Rob Oakes
Aug 12, 2020

Wagtail Snippets: Querying an Abstract Page Model

It's commonly accepted wisdom that Django's abstract model classes provide a powerful way to share code, at the cost of not being able to execute queries across child model subclasses. But is that always the case? This post looks at one mechanism to query children of abstract parents in the context of Wagtail Page models.

When creating models in a Django application, there's often a need for models to share properties or code. You might be building a website, for example, that is going to have standalone content pages and blog pages. Other than the page layout, these two types of content may be almost identical. They're both likely to have a title, a summary, a cover image, and a body.

Throughout the site, it would be awfully convenient to utilize a common set of template tags or helper methods that leverage the same interface rather than writing code that targets each model separately. Likewise, it would be very handy if you could have the two models share common field definitions and associated methods.

Django provides a number of ways to allow you to share code and properties through the use of model inheritance. There are three primary types:

  • Abstract Base Classes. Abstract models allow for common fields to be placed in a parent class, but tables are only created for derived models. This allows for multiple models to share code and fields, but lets each child model have its own table. There is no overhead from extra tables and joins.
  • Multi-table Inheritance. When using multi-table inheritance, tables are created for both parent and child models with the two linked across a OneToOneField. Because each model has its own table, it is possible to query both the parent or child. This can be an enormously flexible way for sharing some fields between two models (such as with a content and blog page), while still allowing each to have their own unique fields, templates, or other code.
  • Proxy Models. When using a proxy model, a table is only created for the original (parent) model; but there is an opportunity to have an alias of the model fields with different Python behavior.

Each of the three approaches brings with it significant benefits, but also some drawbacks:

  • The parent class of the abstract base class cannot be used in isolation.
  • Multi-table inheritance has significant overhead and incurs a performance penalty on each query since a join is required between child and parent tables.
  • Due to the way in which proxy models work, it is not possible to change the model's fields.

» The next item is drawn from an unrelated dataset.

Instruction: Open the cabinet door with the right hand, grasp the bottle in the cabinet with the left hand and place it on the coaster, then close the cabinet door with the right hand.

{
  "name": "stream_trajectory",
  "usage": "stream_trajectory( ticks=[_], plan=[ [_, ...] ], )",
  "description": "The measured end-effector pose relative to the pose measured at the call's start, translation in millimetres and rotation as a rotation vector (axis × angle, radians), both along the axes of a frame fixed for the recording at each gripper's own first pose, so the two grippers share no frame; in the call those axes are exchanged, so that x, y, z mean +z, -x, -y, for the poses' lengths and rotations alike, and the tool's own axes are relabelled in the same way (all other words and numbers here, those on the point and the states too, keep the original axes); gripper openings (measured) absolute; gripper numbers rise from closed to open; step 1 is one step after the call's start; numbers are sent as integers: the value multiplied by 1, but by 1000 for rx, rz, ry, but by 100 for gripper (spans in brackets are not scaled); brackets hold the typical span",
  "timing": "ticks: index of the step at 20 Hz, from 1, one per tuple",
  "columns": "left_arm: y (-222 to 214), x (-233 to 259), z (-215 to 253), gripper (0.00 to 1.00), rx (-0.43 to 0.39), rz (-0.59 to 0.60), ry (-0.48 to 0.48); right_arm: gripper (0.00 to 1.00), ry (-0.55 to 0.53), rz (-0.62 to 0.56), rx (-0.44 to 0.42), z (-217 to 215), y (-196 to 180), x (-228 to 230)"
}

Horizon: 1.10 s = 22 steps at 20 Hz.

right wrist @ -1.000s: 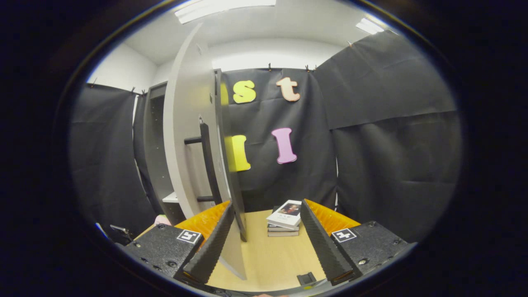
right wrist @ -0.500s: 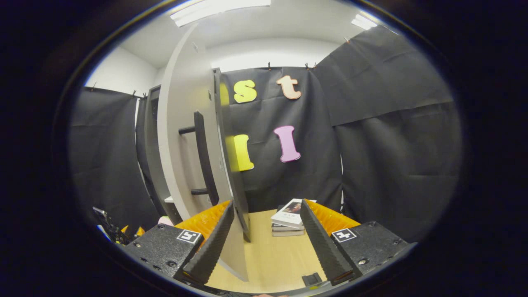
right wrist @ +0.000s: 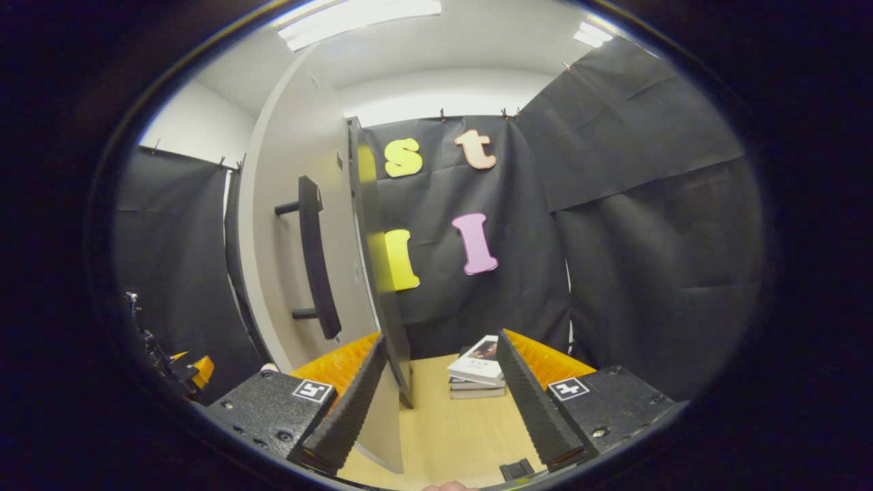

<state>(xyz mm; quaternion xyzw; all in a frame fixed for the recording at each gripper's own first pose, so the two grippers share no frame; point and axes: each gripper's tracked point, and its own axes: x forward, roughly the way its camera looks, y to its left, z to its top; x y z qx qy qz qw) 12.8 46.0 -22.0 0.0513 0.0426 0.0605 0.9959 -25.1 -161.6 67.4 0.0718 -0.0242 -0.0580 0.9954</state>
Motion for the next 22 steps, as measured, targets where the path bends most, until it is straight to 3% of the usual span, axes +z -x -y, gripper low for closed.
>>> stream_trajectory(
  ticks=[2,7,10,14,17,22],
  plan=[
    [0,7,19,95,-39,-10,10,100,16,30,11,-1,-3,18],
    [4,23,48,95,-91,3,16,96,132,92,37,-27,-4,56],
    [7,21,56,95,-104,-4,24,100,188,64,83,-50,-14,49],
    [12,16,59,95,-105,-12,30,95,241,72,78,-49,-11,56],
    [13,15,59,95,-111,-13,34,95,216,63,93,-52,-11,55],
    [18,13,59,95,-126,-8,14,94,125,65,204,-74,-17,53]
  ],
)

Abstract Models Are the Way to Go

While there are many rules of thumbs about what is the "best" way to manage model inheritance, in general, the community advises that abstract models are the way to go. Sometimes, though, the inability to query across child classes can cause severe problems. I recently ran across one such case while working with the Page models of the popular content management system Wagtail.

Wagtail Page Models Use Multi-Table Inheritance

In order to make the CMS work in a uniform manner, the authors of Wagtail chose to create a single Page object from which all other types of pages in the site must inherit. While this doesn't follow the Django community's best practice notions, it is remarkably handy. Pages share quite a lot of code, and it is very convenient to interact with components of the site in a uniform manner.

The example in the listing shows what extending the model to create blog and content pages might look like in practice. In my implementation, I've created models with three fields:

  • body: providing the HTML text of the page
  • author: which links to the account of the user who wrote the post
  • feature: a boolean indicating whether the article is "special" and should appear in a particular location in page templates

As implemented, the three models use multi-table inheritance with common attributes -- such as title, URL stub/path, etc. -- defined on the parent model, and fields specific to the page types defined on the child. This approach is beneficial because queries across the main Page model can include both ContentPage and BlogPost while more specialized queries on the child can limit results to a specific model type.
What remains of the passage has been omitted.